> _Description of the task_: Down to the last line, set down the listing below exactly, apart from its pictures.

▽

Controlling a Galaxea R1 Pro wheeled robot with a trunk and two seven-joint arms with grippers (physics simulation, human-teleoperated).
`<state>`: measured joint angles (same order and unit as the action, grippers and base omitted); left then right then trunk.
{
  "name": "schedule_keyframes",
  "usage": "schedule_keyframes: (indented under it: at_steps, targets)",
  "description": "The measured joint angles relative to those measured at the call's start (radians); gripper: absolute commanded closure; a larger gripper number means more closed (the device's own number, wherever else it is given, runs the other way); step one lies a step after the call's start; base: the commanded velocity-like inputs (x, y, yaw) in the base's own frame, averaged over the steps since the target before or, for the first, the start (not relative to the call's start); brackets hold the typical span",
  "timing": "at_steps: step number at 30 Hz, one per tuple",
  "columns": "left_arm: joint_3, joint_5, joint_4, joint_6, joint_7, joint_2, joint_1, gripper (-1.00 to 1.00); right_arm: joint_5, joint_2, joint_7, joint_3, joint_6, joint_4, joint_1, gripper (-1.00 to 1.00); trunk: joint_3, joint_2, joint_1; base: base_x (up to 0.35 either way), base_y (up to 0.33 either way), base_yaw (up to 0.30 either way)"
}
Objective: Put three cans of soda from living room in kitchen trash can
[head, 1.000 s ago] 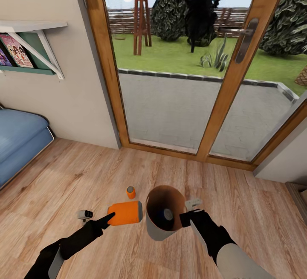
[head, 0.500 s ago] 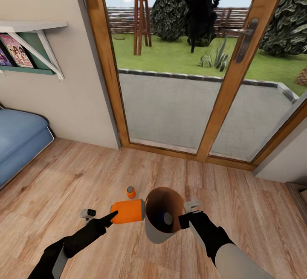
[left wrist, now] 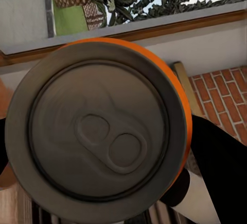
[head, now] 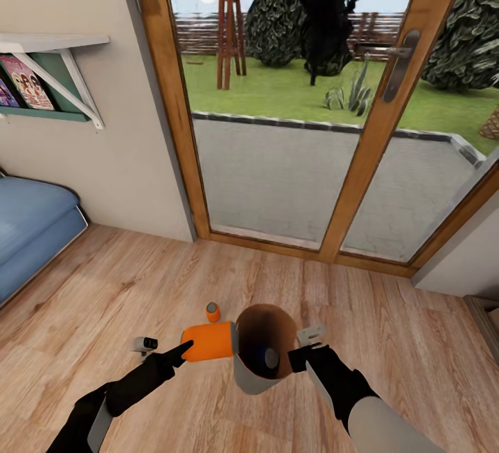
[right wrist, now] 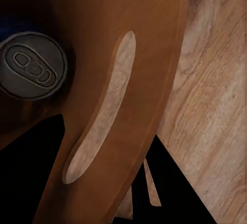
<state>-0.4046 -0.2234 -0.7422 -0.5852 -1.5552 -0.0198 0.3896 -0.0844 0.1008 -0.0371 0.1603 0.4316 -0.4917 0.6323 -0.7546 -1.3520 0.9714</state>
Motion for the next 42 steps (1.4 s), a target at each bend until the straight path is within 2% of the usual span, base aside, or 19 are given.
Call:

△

> _Answer below_:
Controlling a Galaxea R1 Pro wheeled robot with a trunk and two seven-joint arms with grippers (physics simulation, human-teleoperated).
`<state>`: measured joint angles (same order and unit as the action, grippers and base omitted); left then right then trunk.
{
  "name": "schedule_keyframes",
  "usage": "schedule_keyframes: (indented under it: at_steps, targets)",
  "description": "The measured joint angles relative to those measured at the call's start (radians); gripper: absolute commanded closure; a larger gripper number means more closed (the device's own number, wherever else it is given, runs the other way); step one lies a step after the call's start; base: the commanded velocity-like inputs (x, y, yaw) in the base's own frame, averaged over the steps since the target before or, for the first, the start (not relative to the call's start); brackets hold the typical span",
  "timing": "at_steps: step number at 30 Hz, one per tuple",
  "columns": "left_arm: joint_3, joint_5, joint_4, joint_6, joint_7, joint_2, joint_1, gripper (-1.00 to 1.00); right_arm: joint_5, joint_2, joint_7, joint_3, joint_6, joint_4, joint_1, gripper (-1.00 to 1.00); trunk: joint_3, joint_2, joint_1; base: base_x (up to 0.35 either way), base_y (up to 0.33 either way), base_yaw (up to 0.30 either way)"
}
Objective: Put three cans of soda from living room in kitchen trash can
[head, 1.000 s ago] 
[head, 0.500 s ago] 
[left wrist, now] 
[head, now] 
[right wrist, now] 
<state>-0.4046 -0.2234 -0.7422 -0.5852 -1.5552 -0.0198 0.3896 -0.0844 0.1008 -0.0371 0.1603 0.4316 -0.4917 0.6323 -0.7546 -1.3520 0.9714</state>
Motion for the next 42 steps (1.4 s), a target at each bend until the straight path is within 2% of the usual span, base aside, or 19 are given.
Call:

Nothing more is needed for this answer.